I do not believe the rule of law or of logic or science would ever be enough to most deeply motivate human behavior or allow us to exist and deal with our own mortality.
"The term "meme" (IPA: /miːm/, not /mɛm/ or /mimi/, to rhyme with "theme"), coined in 1976 by the evolutionary biologist Richard Dawkins, refers to a unit of cultural information transferable from one mind to another.
Dawkins said, Examples of memes are tunes, catch-phrases, clothes fashions, ways of making pots or of building arches. A meme propagates itself as a unit of cultural evolution and diffusion  analogous in many ways to the behavior of the gene (the unit of genetic information). Often memes propagate as more-or-less integrated cooperative sets or groups, referred to as memeplexes or meme-complexes.
The idea of memes has proved a successful meme in its own right, achieving a degree of penetration into popular culture rare for a scientific theory.
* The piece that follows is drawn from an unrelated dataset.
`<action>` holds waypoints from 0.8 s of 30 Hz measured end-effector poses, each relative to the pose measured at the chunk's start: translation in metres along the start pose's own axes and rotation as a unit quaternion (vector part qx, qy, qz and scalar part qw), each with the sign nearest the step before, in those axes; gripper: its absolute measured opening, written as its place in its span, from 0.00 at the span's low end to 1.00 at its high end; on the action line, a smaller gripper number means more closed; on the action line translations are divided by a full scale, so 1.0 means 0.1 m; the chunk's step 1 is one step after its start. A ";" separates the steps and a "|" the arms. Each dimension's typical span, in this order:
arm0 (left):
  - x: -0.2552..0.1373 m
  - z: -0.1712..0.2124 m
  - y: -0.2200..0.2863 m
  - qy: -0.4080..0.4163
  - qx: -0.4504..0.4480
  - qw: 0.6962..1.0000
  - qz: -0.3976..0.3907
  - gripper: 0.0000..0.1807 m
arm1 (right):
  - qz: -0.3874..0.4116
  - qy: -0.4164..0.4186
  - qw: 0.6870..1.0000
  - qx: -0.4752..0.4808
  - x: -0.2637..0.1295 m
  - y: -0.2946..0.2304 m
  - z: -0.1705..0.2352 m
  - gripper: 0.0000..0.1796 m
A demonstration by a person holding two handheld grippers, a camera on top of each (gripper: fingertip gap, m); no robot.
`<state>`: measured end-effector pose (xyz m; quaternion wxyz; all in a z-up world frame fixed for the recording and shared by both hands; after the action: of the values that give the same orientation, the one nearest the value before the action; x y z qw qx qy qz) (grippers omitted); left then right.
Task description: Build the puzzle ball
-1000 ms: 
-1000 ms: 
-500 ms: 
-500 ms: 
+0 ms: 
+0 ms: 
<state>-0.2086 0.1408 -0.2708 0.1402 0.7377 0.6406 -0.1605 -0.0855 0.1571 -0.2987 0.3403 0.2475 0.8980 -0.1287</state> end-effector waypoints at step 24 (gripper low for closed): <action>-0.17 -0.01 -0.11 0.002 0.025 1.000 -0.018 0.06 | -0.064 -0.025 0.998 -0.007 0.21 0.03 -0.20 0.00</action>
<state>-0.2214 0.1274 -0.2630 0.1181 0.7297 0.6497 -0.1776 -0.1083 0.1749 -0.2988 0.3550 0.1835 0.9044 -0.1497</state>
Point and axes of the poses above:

Proponents of memes suggest that memes evolve via natural selection  in a way very similar to Charles Darwin's ideas concerning biological evolution  on the premise that variation, mutation, competition, and "inheritance" influence their replicative success. For example, while one idea may become extinct, other ideas will survive, spread and mutate  for better or for worse  through modification.
Meme-theorists contend that memes most beneficial to their hosts will not necessarily survive; rather, those memes which replicate the most effectively spread best; which allows for the possibility that successful memes might prove detrimental to their hosts."
http://en.wikipedia.org/wiki/Meme
Also, for additional info on Dawkins, see:
http://en.wikipedia.org/wiki/Richard_Dawkins
"Professing themselves to be wise, they became fools ..."
All this is fine for as noble as a mere man can hope to be; but a mockery of what others dreams are made must be a perverse comment on what role society plays in the vast scheme of the universe.
Ironic isn't it?
Sounds like a religion to me. Kinda like Islam.
Has Dawkins ever mentioned or discussed his soul? Or does he say he doesn't have a soul?
Methinks the "Spaghetti Man," in the sky is amused at Dawkins twaddle. Then again, maybe not.
5.56mm
Well, the public understanding of science is infinitesimal, and that's how it should be. The epoch when it was possible for a single person to have encyclopaedic knowledge has ended centuries ago. Now it takes a good part of a lifetime to master even a small parcel, and the number and variety of these parcels is such that en masse the public is ignorant, and will remain so. Thus, his Simonyi chair in "public understanding of science" needs to be abolished.